I've never lived this close to them, and I've never been this involved in their lives. And, tragically, I probably never will again. Having them close, sharing my life with them, having them be part of my comings and goings- these things have been what has kept me going for the last year and a half. They have seen me through some of my darkest days - whether they know it or not.

I have found friends in them that I did not have before. And I have found an unconditional love that I always had but had never realized.

I truly regret that I'm leaving them.

I hope what we've shared while I've been here will be a strong foundation on which we can continue to build our lives with each other, no matter where I go.

And I hope the kids don't forget me. Another thing I'll have to work on....

I will miss all these things.

But now that I've voiced my reservations, I know with certainty that I've done the right thing. Just as I know that coming here to the Olympic Peninsula in the first place was the right thing to do.

It was hard to come here. And it will be hard to leave. So I think it's ok that I'm not "happy" to be leaving.

Because I've learned from it all - professionally and personally - and I know that while Yellowstone too will have its hardships, I'll also find things that will make it all this worth while.

Adventure, new friends, challenge, reward.

And maybe, if I'm lucky, a little happiness, too.

Saturday, April 4, 2009

To find....

I wrote this a few years ago, but just found it recently.
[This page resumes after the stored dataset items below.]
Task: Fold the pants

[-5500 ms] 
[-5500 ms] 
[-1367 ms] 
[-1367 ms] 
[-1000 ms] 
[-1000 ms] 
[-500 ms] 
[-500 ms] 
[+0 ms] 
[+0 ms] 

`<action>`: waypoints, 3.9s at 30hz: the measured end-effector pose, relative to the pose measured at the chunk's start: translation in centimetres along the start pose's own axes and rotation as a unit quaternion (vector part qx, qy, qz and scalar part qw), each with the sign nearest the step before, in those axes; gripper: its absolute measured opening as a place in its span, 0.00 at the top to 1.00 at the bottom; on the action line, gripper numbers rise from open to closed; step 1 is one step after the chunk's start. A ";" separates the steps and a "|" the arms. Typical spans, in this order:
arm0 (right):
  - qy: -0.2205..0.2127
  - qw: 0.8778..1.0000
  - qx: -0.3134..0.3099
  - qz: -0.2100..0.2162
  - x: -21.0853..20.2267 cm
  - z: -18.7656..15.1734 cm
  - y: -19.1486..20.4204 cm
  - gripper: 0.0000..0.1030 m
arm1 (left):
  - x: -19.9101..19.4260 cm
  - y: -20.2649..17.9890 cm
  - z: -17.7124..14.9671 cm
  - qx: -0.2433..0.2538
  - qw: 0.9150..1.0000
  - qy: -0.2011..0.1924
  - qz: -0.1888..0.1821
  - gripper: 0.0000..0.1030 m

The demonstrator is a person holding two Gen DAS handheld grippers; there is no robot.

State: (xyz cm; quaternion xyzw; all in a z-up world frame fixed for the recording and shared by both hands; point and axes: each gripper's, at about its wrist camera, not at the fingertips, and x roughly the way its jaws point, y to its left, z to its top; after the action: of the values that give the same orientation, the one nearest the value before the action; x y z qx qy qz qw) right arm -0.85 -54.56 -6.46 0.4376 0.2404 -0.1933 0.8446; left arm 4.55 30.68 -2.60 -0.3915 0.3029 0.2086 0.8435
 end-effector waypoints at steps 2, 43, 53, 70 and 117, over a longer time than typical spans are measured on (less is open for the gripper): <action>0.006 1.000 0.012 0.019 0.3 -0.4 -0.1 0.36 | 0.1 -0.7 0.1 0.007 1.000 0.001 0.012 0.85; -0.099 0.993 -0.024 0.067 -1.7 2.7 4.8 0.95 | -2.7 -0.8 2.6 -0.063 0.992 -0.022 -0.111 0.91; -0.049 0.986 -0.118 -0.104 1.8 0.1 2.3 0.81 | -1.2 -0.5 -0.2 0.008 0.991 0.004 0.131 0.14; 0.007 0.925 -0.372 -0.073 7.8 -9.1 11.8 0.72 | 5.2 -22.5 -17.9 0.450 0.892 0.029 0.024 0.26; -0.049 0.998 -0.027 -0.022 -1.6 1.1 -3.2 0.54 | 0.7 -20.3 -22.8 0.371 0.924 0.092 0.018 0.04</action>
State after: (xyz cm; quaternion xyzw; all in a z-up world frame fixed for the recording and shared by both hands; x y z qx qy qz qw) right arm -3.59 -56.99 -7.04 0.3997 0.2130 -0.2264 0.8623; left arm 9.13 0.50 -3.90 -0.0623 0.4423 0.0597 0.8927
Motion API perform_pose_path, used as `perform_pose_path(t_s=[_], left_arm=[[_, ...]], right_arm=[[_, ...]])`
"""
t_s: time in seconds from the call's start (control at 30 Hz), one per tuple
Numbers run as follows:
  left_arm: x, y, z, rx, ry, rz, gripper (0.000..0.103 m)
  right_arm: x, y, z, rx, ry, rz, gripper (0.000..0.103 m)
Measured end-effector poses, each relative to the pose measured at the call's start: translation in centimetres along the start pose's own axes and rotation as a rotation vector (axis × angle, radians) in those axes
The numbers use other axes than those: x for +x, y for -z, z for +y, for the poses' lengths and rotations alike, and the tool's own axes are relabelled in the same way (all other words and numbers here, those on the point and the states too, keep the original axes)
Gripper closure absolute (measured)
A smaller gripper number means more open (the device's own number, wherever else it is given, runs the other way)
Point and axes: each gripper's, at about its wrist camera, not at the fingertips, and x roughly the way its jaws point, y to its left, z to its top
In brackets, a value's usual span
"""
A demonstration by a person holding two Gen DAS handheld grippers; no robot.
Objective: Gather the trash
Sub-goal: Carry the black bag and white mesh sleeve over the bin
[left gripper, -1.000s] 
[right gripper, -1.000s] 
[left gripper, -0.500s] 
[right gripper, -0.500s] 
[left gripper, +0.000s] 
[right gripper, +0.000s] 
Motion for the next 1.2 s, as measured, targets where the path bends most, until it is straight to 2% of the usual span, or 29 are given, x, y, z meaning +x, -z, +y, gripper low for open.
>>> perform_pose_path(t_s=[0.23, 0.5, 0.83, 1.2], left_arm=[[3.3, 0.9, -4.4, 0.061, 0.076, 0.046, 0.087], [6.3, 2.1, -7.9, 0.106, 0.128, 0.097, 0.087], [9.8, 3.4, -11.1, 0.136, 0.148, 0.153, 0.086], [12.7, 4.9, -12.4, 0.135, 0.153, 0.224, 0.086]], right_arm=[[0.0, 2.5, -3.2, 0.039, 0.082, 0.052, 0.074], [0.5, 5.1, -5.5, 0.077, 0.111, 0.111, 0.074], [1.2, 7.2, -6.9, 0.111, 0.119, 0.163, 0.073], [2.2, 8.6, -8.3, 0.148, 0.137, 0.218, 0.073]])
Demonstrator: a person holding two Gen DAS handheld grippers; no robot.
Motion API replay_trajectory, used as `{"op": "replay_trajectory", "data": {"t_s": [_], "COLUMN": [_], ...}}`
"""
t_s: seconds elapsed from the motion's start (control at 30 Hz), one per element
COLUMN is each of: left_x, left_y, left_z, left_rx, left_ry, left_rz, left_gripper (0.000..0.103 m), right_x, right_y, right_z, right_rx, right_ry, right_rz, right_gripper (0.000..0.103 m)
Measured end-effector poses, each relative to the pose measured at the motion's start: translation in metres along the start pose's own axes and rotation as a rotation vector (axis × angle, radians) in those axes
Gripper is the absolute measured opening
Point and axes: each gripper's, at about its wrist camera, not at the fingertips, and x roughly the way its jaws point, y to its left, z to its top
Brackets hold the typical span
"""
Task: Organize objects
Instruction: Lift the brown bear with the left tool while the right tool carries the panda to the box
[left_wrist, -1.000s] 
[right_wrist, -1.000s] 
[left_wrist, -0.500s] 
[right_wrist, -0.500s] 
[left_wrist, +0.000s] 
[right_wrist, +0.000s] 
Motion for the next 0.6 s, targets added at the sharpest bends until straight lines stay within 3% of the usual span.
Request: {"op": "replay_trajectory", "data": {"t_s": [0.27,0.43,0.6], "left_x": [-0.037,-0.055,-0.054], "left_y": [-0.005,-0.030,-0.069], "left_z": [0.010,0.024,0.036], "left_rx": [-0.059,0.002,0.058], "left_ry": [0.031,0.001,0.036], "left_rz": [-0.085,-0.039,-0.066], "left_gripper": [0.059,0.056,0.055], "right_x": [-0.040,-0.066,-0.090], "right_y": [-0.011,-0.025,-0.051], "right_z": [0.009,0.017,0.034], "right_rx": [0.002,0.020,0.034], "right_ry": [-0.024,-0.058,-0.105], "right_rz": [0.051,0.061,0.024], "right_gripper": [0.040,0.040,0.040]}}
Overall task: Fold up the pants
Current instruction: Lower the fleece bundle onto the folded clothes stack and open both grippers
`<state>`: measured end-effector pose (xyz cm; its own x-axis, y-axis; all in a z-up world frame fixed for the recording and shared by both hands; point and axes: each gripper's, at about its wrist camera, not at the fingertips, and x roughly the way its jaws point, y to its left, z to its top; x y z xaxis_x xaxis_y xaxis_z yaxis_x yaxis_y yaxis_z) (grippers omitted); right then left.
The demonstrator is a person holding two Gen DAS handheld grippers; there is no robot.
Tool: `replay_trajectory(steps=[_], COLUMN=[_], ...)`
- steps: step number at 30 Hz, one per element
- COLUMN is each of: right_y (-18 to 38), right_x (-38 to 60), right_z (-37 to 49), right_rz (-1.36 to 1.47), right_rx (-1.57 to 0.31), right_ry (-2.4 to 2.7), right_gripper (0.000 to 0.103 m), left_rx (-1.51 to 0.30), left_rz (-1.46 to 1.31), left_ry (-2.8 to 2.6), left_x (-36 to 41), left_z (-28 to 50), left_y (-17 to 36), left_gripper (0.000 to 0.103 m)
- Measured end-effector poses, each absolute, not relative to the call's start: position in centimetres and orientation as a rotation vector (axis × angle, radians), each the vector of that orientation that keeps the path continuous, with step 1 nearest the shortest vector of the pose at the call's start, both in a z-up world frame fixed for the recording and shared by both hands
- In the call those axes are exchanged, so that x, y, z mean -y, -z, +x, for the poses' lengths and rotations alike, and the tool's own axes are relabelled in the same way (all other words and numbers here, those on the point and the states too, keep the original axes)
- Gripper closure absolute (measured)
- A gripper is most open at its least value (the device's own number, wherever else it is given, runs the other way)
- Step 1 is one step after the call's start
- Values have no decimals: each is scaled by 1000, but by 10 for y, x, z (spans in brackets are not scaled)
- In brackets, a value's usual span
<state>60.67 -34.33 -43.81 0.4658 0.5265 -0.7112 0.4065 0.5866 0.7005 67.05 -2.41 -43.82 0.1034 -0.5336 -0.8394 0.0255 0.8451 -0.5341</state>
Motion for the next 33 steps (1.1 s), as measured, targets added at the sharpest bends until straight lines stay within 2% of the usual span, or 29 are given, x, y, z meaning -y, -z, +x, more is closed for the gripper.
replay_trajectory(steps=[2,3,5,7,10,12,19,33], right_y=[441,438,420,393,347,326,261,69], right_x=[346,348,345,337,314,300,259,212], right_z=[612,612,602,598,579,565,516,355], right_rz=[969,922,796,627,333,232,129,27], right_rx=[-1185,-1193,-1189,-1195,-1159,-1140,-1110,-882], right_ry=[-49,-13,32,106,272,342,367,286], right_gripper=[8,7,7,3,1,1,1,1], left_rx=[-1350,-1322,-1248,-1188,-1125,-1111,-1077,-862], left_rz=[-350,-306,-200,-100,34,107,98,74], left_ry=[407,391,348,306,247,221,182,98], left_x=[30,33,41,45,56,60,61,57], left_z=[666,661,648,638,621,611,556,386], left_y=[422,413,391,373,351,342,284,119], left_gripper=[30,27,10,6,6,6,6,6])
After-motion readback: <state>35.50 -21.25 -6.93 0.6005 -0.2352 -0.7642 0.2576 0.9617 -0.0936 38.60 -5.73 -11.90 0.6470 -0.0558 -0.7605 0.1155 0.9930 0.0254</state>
Somehow it seems appropriate.

I am sometimes lost.

I long to find a land I love
Filled to full with mountain song
Bubbling with water romp and babbling with robin talk
And with sunny sky on snowy slopes
That glow to green as winter melts.

I long to find my heart a home
Hung with silvery lupine blooms
Colored thick with paintbrush red
And built of pine and post and stone
Strong enough to stand alone.

I long to find a memory
That keeps those bright blue angel days
That slow and set and simmer down
To golden plumes and purple sighs
That roll in late like mountain tides.

But I find myself in love at once
And all my longings fade away
When the clouds before my windows lift
The Tetons rise, are sunlight crowned
And in that moment

I am found.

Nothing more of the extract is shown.